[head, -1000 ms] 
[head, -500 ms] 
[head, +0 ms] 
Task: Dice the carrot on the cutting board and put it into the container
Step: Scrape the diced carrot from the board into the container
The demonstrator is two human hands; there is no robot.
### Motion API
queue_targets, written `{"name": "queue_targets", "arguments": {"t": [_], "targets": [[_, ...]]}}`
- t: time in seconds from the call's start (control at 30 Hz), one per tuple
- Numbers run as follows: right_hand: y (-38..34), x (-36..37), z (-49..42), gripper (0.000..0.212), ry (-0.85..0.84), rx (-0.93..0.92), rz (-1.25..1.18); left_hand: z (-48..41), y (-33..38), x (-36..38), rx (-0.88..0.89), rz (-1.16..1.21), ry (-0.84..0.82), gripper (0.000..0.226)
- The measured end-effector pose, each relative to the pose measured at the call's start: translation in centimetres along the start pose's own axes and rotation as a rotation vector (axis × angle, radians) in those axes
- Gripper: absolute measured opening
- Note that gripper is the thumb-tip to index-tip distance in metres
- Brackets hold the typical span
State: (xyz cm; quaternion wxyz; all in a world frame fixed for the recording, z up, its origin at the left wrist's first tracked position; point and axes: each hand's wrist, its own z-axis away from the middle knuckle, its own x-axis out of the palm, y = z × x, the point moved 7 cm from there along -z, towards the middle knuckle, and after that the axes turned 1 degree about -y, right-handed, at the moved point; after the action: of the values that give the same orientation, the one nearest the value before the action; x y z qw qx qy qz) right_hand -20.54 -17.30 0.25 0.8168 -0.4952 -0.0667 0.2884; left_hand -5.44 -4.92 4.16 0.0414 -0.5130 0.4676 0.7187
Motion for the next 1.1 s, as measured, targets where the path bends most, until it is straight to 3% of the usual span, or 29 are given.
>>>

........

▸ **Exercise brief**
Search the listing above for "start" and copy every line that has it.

▸ **Expected answer**
- t: time in seconds from the call's start (control at 30 Hz), one per tuple
- The measured end-effector pose, each relative to the pose measured at the call's start: translation in centimetres along the start pose's own axes and rotation as a rotation vector (axis × angle, radians) in those axes

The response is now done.